He was born on 31st December, 1923 to Ernest Charles Bellamy and Ethel Mary Bellamy (nee Child), of Gorleston, Norfolk. 

Michael’s Father’s Family

His father, Ernest Charles Bellamy, was born in Gorleston on 18 February, 1880 to David W Bellamy and Lucy Jane Bellamy. David Bellamy was a butcher employing one man and two boys in 1881. His wife, Lucy, had been born in St Clair, Michigan in the USA. She was the daughter of Charles George Kitton, a Captain in the Merchant Service so may have been English but born in the USA. They were living in Baker Street in Gorleston in 1881 and 1891. Ernest was only son in a family of 6 children: Lucy M (1879), Ernest C (1880), Alice G (1881), Margaret S (1884), Dorothy A A (1888), Jessie E (1890). Sadly, his mother, Lucy, died on 19 July 1899 aged just 51. She is buried in Great Yarmouth New Cemetery with the inscription “Loving Memory of Lucy Wife of D.W. Bellamy who died June 19 1899 aged 51 years.” By 1901 the family were living at 136, King Street, Great Yarmouth. All the children were still at home with four of the older children working: Ernest as a butcher; Lucy and Margaret as Butcher’s Clerks and Alice as a Miliner. The family employed two servants, one of whom, Elizabeth Davey, was with them from at least 1881 to after 1901. By 1911 David Bellamy had become a farmer at Wheatcroft Farm, Bradwell and he was still there in 1939, just a year before he died in 1940. His daughter Margaret was living with him as his housekeeper and was 56 when her father died. His son, Ernest Charles Bellamy, administered his estate.

Michael’s Mother’s Family

Michael’s mother, Ethel Mary Child, was born in Great Yarmouth on 14 August, 1884 to Benjamin Charles Child and Harriet A Child. They had just two children, Ethel Mary in 1884, then Alice Eleanor much later, in 1903. At the time of the 1901 Census, Ethel was visiting her uncle, William Chapman, in Willesden, Middlesex. In 1891 the family lived in Nelson Terrace, Great Yarmouth but by 1901 they had moved to Trafalgar Road, Great Yarmouth and in 1911 and 1921 they were in Nelson Road, Great Yarmouth.
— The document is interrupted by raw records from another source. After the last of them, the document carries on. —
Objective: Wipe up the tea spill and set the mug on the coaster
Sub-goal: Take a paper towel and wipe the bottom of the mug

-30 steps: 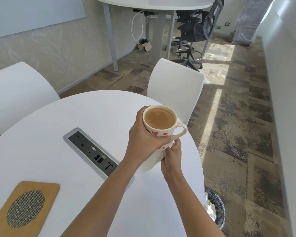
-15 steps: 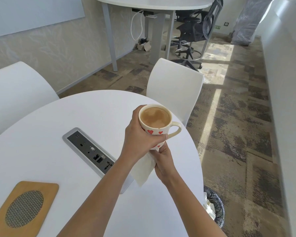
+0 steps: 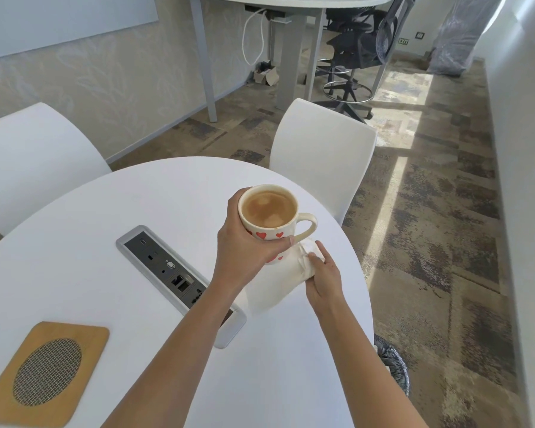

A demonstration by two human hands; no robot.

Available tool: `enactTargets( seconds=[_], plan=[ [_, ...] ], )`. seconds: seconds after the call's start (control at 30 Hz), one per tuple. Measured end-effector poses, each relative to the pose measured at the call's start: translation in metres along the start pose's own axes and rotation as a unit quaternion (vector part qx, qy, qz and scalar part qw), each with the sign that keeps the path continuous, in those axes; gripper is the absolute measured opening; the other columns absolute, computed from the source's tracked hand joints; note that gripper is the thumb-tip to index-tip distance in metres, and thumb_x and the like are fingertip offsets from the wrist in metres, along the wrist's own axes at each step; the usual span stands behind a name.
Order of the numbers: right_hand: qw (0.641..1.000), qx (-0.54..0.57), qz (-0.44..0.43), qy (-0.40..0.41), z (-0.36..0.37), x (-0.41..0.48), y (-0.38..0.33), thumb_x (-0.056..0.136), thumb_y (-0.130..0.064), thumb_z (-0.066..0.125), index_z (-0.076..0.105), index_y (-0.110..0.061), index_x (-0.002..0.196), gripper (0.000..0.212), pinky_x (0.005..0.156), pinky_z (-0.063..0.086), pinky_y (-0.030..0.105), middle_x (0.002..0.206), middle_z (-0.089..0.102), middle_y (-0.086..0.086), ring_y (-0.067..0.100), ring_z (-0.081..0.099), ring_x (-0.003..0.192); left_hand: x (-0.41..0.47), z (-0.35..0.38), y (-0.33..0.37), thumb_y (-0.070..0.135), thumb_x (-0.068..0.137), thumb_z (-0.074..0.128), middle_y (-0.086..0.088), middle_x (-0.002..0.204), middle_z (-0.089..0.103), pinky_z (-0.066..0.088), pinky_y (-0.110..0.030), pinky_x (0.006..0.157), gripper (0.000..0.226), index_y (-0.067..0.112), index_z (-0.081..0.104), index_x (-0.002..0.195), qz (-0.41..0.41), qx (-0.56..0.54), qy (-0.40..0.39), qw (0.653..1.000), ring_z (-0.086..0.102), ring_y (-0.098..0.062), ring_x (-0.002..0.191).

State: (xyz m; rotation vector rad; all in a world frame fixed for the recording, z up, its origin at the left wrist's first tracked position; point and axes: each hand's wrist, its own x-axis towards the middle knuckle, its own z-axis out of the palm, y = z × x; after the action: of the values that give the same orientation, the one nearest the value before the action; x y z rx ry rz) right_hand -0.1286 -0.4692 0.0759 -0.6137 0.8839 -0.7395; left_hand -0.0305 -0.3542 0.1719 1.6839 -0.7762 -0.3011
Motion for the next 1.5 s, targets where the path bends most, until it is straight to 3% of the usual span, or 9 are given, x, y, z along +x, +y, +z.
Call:
enactTargets(
  seconds=[0.13, 0.27, 0.4, 0.53, 0.77, 0.87, 1.0, 1.3, 1.5],
  plan=[
    [0.981, -0.145, -0.065, 0.114, 0.003, 0.015, 0.011, 0.090, 0.006, 0.047, 0.049, -0.010, 0.132, 0.045, 0.101, 0.044, 0.034, 0.132, 0.056, 0.013, 0.027, 0.056, 0.117, 0.006, -0.003, -0.011, 0.025, 0.051, 0.089, 0.035, 0.105, 0.053, 0.041, 0.001, 0.074, 0.085, 0.045, 0.039, 0.117, -0.010, 0.004, 0.012, 1.000, 0.048, 0.021, 0.096],
    [0.882, -0.377, -0.233, 0.157, -0.002, 0.018, 0.031, 0.090, 0.006, 0.039, 0.063, -0.019, 0.119, 0.046, 0.088, 0.036, 0.007, 0.121, 0.065, 0.000, 0.015, 0.058, 0.113, 0.011, -0.003, -0.021, 0.028, 0.052, 0.089, 0.036, 0.107, 0.052, 0.042, -0.004, 0.077, 0.086, 0.046, 0.038, 0.118, -0.017, 0.016, 0.018, 1.000, 0.048, 0.019, 0.099],
    [0.693, -0.627, -0.354, -0.037, -0.018, 0.025, 0.054, 0.089, 0.005, 0.050, 0.064, -0.015, 0.120, 0.040, 0.102, 0.036, 0.015, 0.128, 0.062, 0.001, 0.016, 0.054, 0.123, 0.017, -0.002, -0.032, 0.029, 0.050, 0.089, 0.033, 0.108, 0.054, 0.042, -0.002, 0.077, 0.086, 0.043, 0.039, 0.119, -0.030, 0.018, 0.025, 0.999, 0.048, 0.019, 0.098],
    [0.496, -0.721, -0.466, -0.130, -0.025, 0.034, 0.074, 0.068, 0.015, 0.064, 0.073, 0.001, 0.094, 0.031, 0.086, 0.056, 0.040, 0.104, 0.073, 0.015, 0.029, 0.069, 0.100, 0.024, -0.002, -0.040, 0.027, 0.050, 0.089, 0.034, 0.108, 0.054, 0.043, -0.004, 0.077, 0.085, 0.045, 0.040, 0.118, -0.037, 0.017, 0.022, 0.999, 0.049, 0.018, 0.099],
    [0.492, -0.781, -0.317, -0.216, -0.029, 0.019, 0.105, 0.092, -0.044, 0.044, 0.048, -0.017, 0.138, 0.053, 0.110, 0.028, 0.051, 0.147, 0.038, 0.021, 0.037, 0.035, 0.137, 0.030, -0.003, -0.050, 0.027, 0.050, 0.089, 0.035, 0.107, 0.054, 0.039, 0.003, 0.072, 0.085, 0.048, 0.039, 0.115, -0.043, 0.015, 0.023, 0.999, 0.048, 0.020, 0.097],
    [0.450, -0.786, -0.309, -0.291, -0.022, 0.023, 0.115, 0.098, -0.046, 0.014, 0.022, -0.028, 0.149, 0.055, 0.118, -0.007, 0.037, 0.160, 0.007, 0.005, 0.024, 0.006, 0.147, 0.033, -0.003, -0.054, 0.027, 0.050, 0.089, 0.033, 0.108, 0.053, 0.039, 0.001, 0.074, 0.086, 0.046, 0.038, 0.117, -0.040, 0.021, 0.024, 0.999, 0.047, 0.020, 0.098],
    [0.395, -0.800, -0.334, -0.304, -0.008, 0.042, 0.119, 0.098, -0.041, 0.007, 0.018, -0.024, 0.150, 0.056, 0.118, -0.005, 0.041, 0.159, 0.013, 0.005, 0.022, 0.009, 0.147, 0.035, -0.002, -0.061, 0.025, 0.052, 0.089, 0.032, 0.111, 0.052, 0.041, -0.004, 0.079, 0.087, 0.042, 0.039, 0.121, -0.036, 0.030, 0.026, 0.999, 0.048, 0.018, 0.101],
    [0.556, -0.794, -0.236, -0.059, -0.017, 0.096, 0.086, 0.102, -0.033, 0.018, 0.009, -0.024, 0.151, 0.050, 0.120, -0.005, 0.037, 0.161, -0.001, 0.002, 0.017, -0.004, 0.147, 0.042, -0.001, -0.076, 0.028, 0.048, 0.089, 0.039, 0.107, 0.054, 0.044, -0.006, 0.078, 0.086, 0.044, 0.042, 0.119, -0.055, 0.011, 0.040, 0.998, 0.050, 0.016, 0.100],
    [0.590, -0.768, -0.237, 0.068, -0.041, 0.061, 0.092, 0.101, -0.031, 0.023, 0.010, -0.026, 0.151, 0.052, 0.119, -0.006, 0.035, 0.160, 0.004, 0.003, 0.020, 0.001, 0.148, 0.045, -0.003, -0.083, 0.027, 0.049, 0.090, 0.040, 0.105, 0.053, 0.043, -0.015, 0.078, 0.085, 0.045, 0.041, 0.117, -0.063, 0.016, 0.054, 0.996, 0.049, 0.018, 0.098]
  ],
)
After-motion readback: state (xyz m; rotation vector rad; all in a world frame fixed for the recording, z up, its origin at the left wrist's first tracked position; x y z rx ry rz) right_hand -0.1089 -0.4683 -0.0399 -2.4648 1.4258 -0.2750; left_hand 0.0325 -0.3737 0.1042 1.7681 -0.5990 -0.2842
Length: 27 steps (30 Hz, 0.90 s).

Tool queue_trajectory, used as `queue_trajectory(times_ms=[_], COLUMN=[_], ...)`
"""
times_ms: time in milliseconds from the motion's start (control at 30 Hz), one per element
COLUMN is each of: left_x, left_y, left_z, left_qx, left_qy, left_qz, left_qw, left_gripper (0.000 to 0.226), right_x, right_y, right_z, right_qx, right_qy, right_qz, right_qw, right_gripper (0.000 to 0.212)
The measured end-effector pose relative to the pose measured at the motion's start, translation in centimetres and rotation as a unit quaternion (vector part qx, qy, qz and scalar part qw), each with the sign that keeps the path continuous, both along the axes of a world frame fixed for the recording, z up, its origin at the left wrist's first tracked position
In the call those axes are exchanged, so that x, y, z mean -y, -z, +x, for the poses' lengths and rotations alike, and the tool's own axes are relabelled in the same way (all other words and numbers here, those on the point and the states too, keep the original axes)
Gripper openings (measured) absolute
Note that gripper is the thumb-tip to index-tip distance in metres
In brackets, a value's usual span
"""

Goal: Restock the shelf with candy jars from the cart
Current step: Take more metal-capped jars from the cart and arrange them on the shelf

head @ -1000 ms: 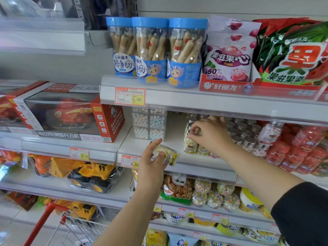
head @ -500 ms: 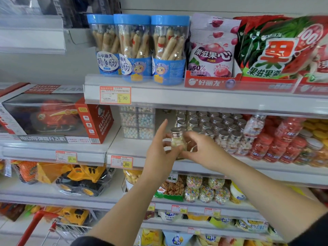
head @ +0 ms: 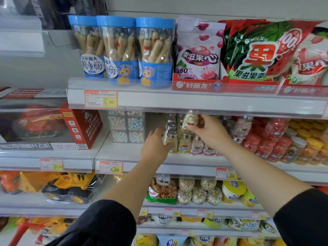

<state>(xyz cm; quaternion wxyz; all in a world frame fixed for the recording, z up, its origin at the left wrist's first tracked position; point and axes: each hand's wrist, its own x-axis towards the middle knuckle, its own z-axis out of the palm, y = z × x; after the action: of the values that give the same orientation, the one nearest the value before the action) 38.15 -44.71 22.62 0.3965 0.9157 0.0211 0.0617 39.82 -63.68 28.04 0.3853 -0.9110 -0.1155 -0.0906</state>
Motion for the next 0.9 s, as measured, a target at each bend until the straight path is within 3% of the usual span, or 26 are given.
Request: queue_trajectory(times_ms=[200,900], left_x=[0.8,0.8], left_y=[0.8,2.1], left_z=[0.8,1.2], left_qx=[-0.019,-0.011], left_qy=[-0.011,-0.022], left_qz=[0.056,0.033], left_qw=[0.998,0.999], left_gripper=[0.050,0.035], right_x=[-0.9,-1.1], right_y=[0.2,2.0], right_z=[2.6,4.5], right_qx=[0.005,0.006], right_qy=[0.032,0.039], right_qz=[-0.012,-0.025], right_qw=[0.999,0.999], right_gripper=[0.035,0.034])
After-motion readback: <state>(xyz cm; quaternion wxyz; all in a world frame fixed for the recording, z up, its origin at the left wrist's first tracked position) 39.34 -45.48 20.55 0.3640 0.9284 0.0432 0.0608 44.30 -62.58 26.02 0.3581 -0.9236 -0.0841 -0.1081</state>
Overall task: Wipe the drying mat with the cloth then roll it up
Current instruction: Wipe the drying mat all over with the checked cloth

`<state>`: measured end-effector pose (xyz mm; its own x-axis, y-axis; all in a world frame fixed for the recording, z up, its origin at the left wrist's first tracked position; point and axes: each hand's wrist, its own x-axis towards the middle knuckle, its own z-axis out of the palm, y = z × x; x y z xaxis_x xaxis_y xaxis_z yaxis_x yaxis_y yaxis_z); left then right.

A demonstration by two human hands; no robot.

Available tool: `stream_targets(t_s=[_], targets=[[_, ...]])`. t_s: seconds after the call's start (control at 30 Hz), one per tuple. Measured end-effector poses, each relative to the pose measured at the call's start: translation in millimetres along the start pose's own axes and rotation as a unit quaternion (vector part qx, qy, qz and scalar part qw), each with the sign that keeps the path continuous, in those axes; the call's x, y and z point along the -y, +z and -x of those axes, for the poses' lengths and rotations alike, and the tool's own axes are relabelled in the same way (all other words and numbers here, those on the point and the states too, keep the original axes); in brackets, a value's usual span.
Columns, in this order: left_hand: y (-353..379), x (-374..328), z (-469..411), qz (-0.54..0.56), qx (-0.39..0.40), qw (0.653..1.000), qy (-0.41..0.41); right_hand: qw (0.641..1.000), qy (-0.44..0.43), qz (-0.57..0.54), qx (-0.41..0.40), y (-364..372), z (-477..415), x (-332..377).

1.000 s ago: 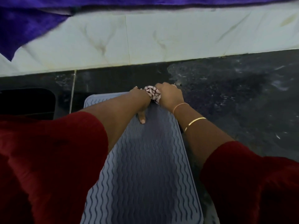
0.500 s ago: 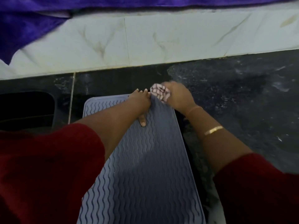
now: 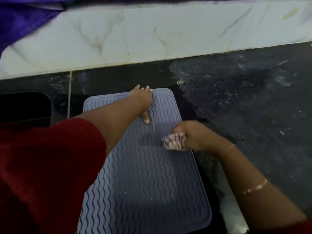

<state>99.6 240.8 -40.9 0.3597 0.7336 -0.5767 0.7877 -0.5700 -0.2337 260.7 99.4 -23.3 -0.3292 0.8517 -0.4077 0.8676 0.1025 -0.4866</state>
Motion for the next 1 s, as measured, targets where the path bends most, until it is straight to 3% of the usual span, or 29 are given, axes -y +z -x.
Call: stream_targets(t_s=[0.1, 0.17, 0.27, 0.47, 0.6, 0.67, 0.77, 0.83, 1.0], targets=[[0.5, -0.9, -2.7, -0.009, -0.007, 1.000, -0.006, 0.992, -0.007, -0.011, -0.127, -19.5, -41.6, 6.9], [1.0, -0.6, -2.0, -0.014, -0.008, 1.000, 0.000, 0.988, -0.004, 0.029, -0.153, -17.6, -67.0, 12.5], [2.2, 2.6, -1.9, -0.027, -0.029, 0.999, 0.000, 0.988, 0.030, 0.056, -0.144, 6.2, -59.9, 12.2], [-4.0, -2.2, 11.8, -0.043, -0.001, 0.999, -0.010, 0.994, -0.004, 0.039, -0.100, 54.8, 46.3, 7.8], [-4.7, -17.2, 31.4, -0.087, -0.057, 0.994, -0.025, 1.000, 0.014, -0.001, -0.019, 44.2, 52.6, 14.2], [-2.3, -25.7, 42.0, -0.056, -0.094, 0.994, 0.017, 0.998, 0.023, -0.042, -0.047, 29.0, 38.6, 16.2], [14.6, -35.5, 55.6, 0.086, -0.010, 0.988, 0.129, 0.994, 0.029, 0.000, -0.110, 22.5, 16.5, 21.2], [32.2, -41.7, 62.5, 0.104, 0.043, 0.985, 0.127, 0.991, 0.052, 0.047, -0.116, 30.8, 14.5, 25.7], [52.1, -40.8, 55.6, 0.100, 0.019, 0.989, 0.104, 0.993, 0.072, 0.041, -0.082, 63.6, 65.4, 24.8]])
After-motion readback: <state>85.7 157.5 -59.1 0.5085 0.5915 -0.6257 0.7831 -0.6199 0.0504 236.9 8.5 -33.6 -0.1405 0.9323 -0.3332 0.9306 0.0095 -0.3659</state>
By 1921 Benjamin was shown as retired having worked as a Rate Collector for Great Yarmouth Town Council and Great Yarmouth Board of Guardians.

Michael’s parents

Ernest Charles Bellamy married Ethel Mary Child in 1909 in the Yarmouth district. They had five children as follows: Margaret Lucy Elizabeth (1910) – known as Betty, David Winter Child (1911), Ernest Peter (1915) – known as Peter, John Roger (1918) and Michael Hardy Child (1923). Ernest was shown in 1911 as a Master Butcher. In both 1911 and 1921 Ernest and Ethel were living at 136 King St, Great Yarmouth, the same location as Ernest’s father was living in 1901. Elizabeth Davey was still working for them in 1911 as a cook. In 1917, the partnership between Ernest and his father in the butcher’s business known as D.W. Bellamy & Son was dissolved, with Ernest going on to run the business. At that time, they had premises at 136 King Street and 61 King Street, Great Yarmouth and also at 48 High Street and 22 Baker Street, Gorleston on Sea.
 
His granddaughter, Margaret, says that Ernest worked tirelessly at the business but was also very active in town life. He founded the Great Yarmouth Operatic and Dramatic Society, appearing in plays and Gilbert and Sullivan Operas and passed on his love of drama and music to his daughter, Margaret’s mother. She believes that his talents have passed down the generations to current members of the family including a great grand-daughter who is a professional flautist and great great grand-daughter who is studying Musical Theatre. He was very conscientious in ensuring that his sisters were financially secure and was kind and generous to all. The family was very important to him.
 
It seems that from around 1929 they retained the King Street premises presumably as part of their business, but lived at Bradwell House, Burgh Road, Bradwell which is just on the outskirts of Gorleston. This is where they were residing at the time the 1939 Register was taken in September that year. Ernest was shown as a Master Butcher and Meat Contractor. Living with them were Ethel’s widowed father, Benjamin Child, and her sister, Alice Eleanor Child (known as Eleanor), who was 36 and working as a school teacher. All of Ernest and Ethel’s children had left home. Michael’s sister, Margaret Lucy Elizabeth (Betty) Bellamy, had married Edward Rudolf (Rudy) Wood in 1937 and had moved to Hereford. They had a daughter, Margaret, in 1939 and another, Caroline, in 1942. David Winter Child Bellamy had joined the army as possibly had his brother, John Roger Bellamy, by that time.

Peter Bellamy seemed to be the naughty one of the family, or at least got blamed for any mischief. He was a slow or inattentive learner at Duncan House School in Great Yarmouth but did much better at King Edward 7th School in Kings Lynn where he joined his elder brother David as a boarder. He passed his School Certificate in 1932 and moved to London to work at Smithfield Market as a porter. There was no place for him in the family business during the difficult years of the depression. By 1935 he had joined the Metropolitan Police and was excused the Civil Service educational exam to allow for promotion because of his school qualifications. By 1939 he was working in CID for the Metropolitan Police and living in Ealing. Ethel’s mother had died in 1937 and her father died in 1941.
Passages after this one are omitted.